To test the fourth hypothesis, as the variable quality of life is normally distributed, Student’s t-test for two independent samples was used (see Table 3). Previously, the assumption of homoscedasticity was tested using Levene’s test, obtaining a p-value of 0.285, indicating that the assumption of equal variances can be assumed. On the other hand, since resilience and life satisfaction are not normally distributed, the Mann–Whitney U test was used (see Table 4).

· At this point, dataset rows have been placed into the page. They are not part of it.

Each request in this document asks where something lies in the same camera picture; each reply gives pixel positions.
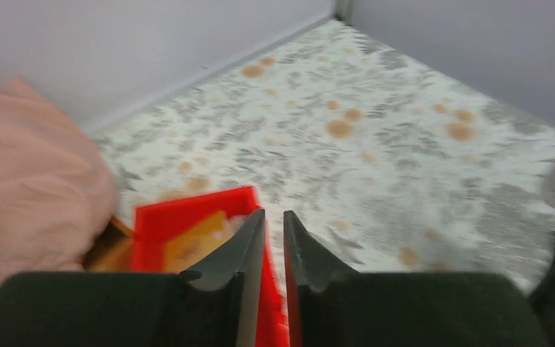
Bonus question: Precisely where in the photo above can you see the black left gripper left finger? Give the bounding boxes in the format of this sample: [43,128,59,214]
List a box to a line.
[0,210,265,346]

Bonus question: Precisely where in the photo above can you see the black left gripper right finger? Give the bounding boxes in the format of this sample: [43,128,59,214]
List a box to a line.
[283,211,549,347]

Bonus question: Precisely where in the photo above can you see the red plastic bin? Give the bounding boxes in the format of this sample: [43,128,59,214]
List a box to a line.
[132,186,289,346]

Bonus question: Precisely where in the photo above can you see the wooden tray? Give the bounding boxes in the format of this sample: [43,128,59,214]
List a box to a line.
[82,216,133,272]

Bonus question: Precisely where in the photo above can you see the pink cloth garment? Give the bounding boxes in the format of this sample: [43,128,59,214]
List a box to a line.
[0,79,117,284]

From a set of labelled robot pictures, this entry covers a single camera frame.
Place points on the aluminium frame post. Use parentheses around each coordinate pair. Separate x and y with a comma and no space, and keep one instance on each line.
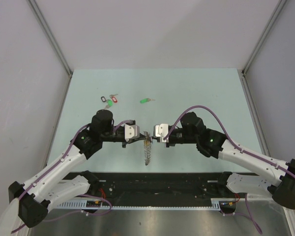
(49,35)
(264,35)

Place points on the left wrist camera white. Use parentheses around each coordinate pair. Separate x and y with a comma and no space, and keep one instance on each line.
(131,130)

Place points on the metal disc with keyrings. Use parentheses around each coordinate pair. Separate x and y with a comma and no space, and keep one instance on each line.
(147,148)

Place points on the right aluminium side rail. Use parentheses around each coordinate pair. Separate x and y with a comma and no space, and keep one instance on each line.
(254,114)

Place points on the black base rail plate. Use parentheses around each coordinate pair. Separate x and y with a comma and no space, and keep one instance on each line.
(161,189)

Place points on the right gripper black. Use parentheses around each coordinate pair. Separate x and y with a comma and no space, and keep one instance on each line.
(169,144)

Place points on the white slotted cable duct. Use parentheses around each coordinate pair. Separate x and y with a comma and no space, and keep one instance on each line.
(83,204)

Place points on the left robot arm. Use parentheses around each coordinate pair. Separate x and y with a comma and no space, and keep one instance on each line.
(38,195)

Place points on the left aluminium frame post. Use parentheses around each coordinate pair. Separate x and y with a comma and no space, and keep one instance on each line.
(49,35)

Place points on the key with red tag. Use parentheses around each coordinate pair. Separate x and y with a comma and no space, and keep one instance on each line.
(113,98)

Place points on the front aluminium crossbar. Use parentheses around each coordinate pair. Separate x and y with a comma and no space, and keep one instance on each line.
(259,197)

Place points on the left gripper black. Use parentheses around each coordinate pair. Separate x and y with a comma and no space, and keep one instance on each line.
(132,140)

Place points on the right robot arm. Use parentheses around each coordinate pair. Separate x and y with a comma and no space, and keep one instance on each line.
(271,177)

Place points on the key with light-green tag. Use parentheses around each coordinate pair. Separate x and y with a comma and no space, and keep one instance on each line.
(108,102)

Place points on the key with green tag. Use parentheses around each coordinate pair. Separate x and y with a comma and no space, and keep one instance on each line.
(145,100)

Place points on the right aluminium frame post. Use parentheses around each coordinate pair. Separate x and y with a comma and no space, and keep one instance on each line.
(264,35)

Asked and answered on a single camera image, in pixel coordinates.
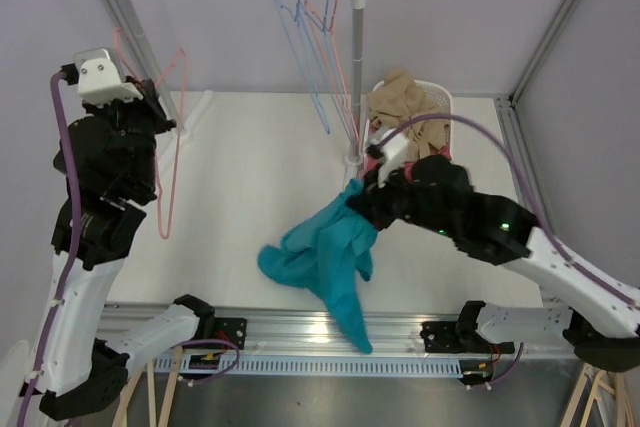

After conducting the data analysis, it is observed that there are no statistically significant differences between the means of the variables quality of life, resilience, and life satisfaction based on sex. These results do not allow us to confirm the fourth hypothesis.
To test the fifth hypothesis regarding quality of life, since the assumption of normality is met, a one-way ANOVA was conducted. As statistically significant differences were found in quality of life based on the time since retirement (see Table 5), post hoc multiple comparisons were performed using Tukey’s test. Tukey’s test was chosen because it allows for all possible pairwise comparisons (see Table 6).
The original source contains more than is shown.